[Stored data]
+-------+
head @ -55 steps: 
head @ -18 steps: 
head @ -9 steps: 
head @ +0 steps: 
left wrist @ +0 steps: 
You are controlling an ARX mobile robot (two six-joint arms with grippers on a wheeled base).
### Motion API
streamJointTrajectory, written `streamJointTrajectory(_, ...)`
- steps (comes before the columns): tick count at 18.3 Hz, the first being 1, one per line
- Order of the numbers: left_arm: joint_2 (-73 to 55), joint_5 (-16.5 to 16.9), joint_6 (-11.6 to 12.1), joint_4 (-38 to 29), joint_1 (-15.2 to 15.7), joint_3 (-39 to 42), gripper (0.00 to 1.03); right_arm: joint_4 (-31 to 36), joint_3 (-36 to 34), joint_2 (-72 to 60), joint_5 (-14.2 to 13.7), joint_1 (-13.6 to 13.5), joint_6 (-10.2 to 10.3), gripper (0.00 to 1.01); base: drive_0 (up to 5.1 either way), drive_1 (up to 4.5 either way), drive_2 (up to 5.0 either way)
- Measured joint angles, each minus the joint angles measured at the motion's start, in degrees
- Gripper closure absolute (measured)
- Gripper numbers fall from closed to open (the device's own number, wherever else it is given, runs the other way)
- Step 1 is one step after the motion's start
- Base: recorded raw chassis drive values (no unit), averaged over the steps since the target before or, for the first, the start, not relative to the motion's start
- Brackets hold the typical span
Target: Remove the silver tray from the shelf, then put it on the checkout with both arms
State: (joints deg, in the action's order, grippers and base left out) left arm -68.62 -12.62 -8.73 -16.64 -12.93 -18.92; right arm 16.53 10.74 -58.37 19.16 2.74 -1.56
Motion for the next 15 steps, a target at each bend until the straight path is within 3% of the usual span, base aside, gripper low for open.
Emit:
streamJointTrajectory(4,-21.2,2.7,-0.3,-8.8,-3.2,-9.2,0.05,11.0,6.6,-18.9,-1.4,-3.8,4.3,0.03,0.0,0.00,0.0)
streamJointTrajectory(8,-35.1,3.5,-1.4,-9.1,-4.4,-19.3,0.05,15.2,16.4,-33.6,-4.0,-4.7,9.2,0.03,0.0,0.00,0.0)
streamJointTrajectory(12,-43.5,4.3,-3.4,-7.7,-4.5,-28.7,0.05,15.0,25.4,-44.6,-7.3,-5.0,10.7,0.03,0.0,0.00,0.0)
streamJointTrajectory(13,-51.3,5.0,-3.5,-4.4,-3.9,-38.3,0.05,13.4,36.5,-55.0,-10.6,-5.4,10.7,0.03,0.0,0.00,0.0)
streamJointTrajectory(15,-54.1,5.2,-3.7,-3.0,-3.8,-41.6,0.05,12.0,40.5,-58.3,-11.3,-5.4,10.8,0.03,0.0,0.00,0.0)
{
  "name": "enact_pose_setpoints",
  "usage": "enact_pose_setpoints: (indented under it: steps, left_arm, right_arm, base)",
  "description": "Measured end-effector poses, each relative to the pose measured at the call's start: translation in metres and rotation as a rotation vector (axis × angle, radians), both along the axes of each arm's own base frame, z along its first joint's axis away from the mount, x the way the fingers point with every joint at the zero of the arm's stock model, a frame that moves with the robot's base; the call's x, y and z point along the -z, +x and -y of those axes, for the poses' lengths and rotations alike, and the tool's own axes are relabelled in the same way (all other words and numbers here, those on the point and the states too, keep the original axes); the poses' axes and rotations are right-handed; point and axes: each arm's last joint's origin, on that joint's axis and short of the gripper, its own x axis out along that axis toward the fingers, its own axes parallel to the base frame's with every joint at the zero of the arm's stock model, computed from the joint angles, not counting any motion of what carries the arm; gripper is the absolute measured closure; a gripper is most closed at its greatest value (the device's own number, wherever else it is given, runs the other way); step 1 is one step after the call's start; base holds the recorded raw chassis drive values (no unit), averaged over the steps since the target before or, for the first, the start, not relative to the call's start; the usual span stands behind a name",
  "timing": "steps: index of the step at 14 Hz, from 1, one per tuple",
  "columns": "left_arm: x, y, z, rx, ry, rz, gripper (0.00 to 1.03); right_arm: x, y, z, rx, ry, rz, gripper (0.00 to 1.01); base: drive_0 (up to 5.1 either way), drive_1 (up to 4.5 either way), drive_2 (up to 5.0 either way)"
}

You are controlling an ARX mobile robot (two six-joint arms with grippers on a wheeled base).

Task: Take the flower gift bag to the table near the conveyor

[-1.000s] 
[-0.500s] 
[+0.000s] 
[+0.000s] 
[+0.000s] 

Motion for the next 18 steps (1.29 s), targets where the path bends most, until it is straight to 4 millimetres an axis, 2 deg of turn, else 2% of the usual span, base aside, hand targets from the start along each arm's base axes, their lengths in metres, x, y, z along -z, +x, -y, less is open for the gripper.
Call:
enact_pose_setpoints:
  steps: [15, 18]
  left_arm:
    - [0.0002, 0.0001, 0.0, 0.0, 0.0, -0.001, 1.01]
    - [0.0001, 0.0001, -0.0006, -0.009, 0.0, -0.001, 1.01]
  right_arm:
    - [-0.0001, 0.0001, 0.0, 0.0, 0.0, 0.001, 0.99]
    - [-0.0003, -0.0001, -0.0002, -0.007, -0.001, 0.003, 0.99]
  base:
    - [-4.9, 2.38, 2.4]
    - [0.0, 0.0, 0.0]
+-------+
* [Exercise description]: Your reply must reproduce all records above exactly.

* [Task output]:
head @ -55 steps: 
head @ -18 steps: 
head @ -9 steps: 
head @ +0 steps: 
left wrist @ +0 steps: 
You are controlling an ARX mobile robot (two six-joint arms with grippers on a wheeled base).
### Motion API
streamJointTrajectory, written `streamJointTrajectory(_, ...)`
- steps (comes before the columns): tick count at 18.3 Hz, the first being 1, one per line
- Order of the numbers: left_arm: joint_2 (-73 to 55), joint_5 (-16.5 to 16.9), joint_6 (-11.6 to 12.1), joint_4 (-38 to 29), joint_1 (-15.2 to 15.7), joint_3 (-39 to 42), gripper (0.00 to 1.03); right_arm: joint_4 (-31 to 36), joint_3 (-36 to 34), joint_2 (-72 to 60), joint_5 (-14.2 to 13.7), joint_1 (-13.6 to 13.5), joint_6 (-10.2 to 10.3), gripper (0.00 to 1.01); base: drive_0 (up to 5.1 either way), drive_1 (up to 4.5 either way), drive_2 (up to 5.0 either way)
- Measured joint angles, each minus the joint angles measured at the motion's start, in degrees
- Gripper closure absolute (measured)
- Gripper numbers fall from closed to open (the device's own number, wherever else it is given, runs the other way)
- Step 1 is one step after the motion's start
- Base: recorded raw chassis drive values (no unit), averaged over the steps since the target before or, for the first, the start, not relative to the motion's start
- Brackets hold the typical span
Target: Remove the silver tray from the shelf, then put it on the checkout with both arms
State: (joints deg, in the action's order, grippers and base left out) left arm -68.62 -12.62 -8.73 -16.64 -12.93 -18.92; right arm 16.53 10.74 -58.37 19.16 2.74 -1.56
Motion for the next 15 steps, a target at each bend until the straight path is within 3% of the usual span, base aside, gripper low for open.
Emit:
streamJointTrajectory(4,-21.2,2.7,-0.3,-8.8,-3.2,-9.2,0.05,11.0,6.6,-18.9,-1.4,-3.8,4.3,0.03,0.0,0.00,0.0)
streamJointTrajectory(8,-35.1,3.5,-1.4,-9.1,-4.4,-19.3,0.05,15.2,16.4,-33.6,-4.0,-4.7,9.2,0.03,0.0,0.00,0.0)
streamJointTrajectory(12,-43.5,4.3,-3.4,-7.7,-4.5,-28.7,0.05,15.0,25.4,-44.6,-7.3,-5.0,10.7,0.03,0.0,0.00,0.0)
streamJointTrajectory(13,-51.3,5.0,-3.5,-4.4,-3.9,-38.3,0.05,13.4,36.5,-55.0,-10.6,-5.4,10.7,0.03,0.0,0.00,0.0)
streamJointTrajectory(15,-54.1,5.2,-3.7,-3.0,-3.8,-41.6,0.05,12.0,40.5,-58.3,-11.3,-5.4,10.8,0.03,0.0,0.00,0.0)
{
  "name": "enact_pose_setpoints",
  "usage": "enact_pose_setpoints: (indented under it: steps, left_arm, right_arm, base)",
  "description": "Measured end-effector poses, each relative to the pose measured at the call's start: translation in metres and rotation as a rotation vector (axis × angle, radians), both along the axes of each arm's own base frame, z along its first joint's axis away from the mount, x the way the fingers point with every joint at the zero of the arm's stock model, a frame that moves with the robot's base; the call's x, y and z point along the -z, +x and -y of those axes, for the poses' lengths and rotations alike, and the tool's own axes are relabelled in the same way (all other words and numbers here, those on the point and the states too, keep the original axes); the poses' axes and rotations are right-handed; point and axes: each arm's last joint's origin, on that joint's axis and short of the gripper, its own x axis out along that axis toward the fingers, its own axes parallel to the base frame's with every joint at the zero of the arm's stock model, computed from the joint angles, not counting any motion of what carries the arm; gripper is the absolute measured closure; a gripper is most closed at its greatest value (the device's own number, wherever else it is given, runs the other way); step 1 is one step after the call's start; base holds the recorded raw chassis drive values (no unit), averaged over the steps since the target before or, for the first, the start, not relative to the call's start; the usual span stands behind a name",
  "timing": "steps: index of the step at 14 Hz, from 1, one per tuple",
  "columns": "left_arm: x, y, z, rx, ry, rz, gripper (0.00 to 1.03); right_arm: x, y, z, rx, ry, rz, gripper (0.00 to 1.01); base: drive_0 (up to 5.1 either way), drive_1 (up to 4.5 either way), drive_2 (up to 5.0 either way)"
}

You are controlling an ARX mobile robot (two six-joint arms with grippers on a wheeled base).

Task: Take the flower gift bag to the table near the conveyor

[-1.000s] 
[-0.500s] 
[+0.000s] 
[+0.000s] 
[+0.000s] 

Motion for the next 18 steps (1.29 s), targets where the path bends most, until it is straight to 4 millimetres an axis, 2 deg of turn, else 2% of the usual span, base aside, hand targets from the start along each arm's base axes, their lengths in metres, x, y, z along -z, +x, -y, less is open for the gripper.
Call:
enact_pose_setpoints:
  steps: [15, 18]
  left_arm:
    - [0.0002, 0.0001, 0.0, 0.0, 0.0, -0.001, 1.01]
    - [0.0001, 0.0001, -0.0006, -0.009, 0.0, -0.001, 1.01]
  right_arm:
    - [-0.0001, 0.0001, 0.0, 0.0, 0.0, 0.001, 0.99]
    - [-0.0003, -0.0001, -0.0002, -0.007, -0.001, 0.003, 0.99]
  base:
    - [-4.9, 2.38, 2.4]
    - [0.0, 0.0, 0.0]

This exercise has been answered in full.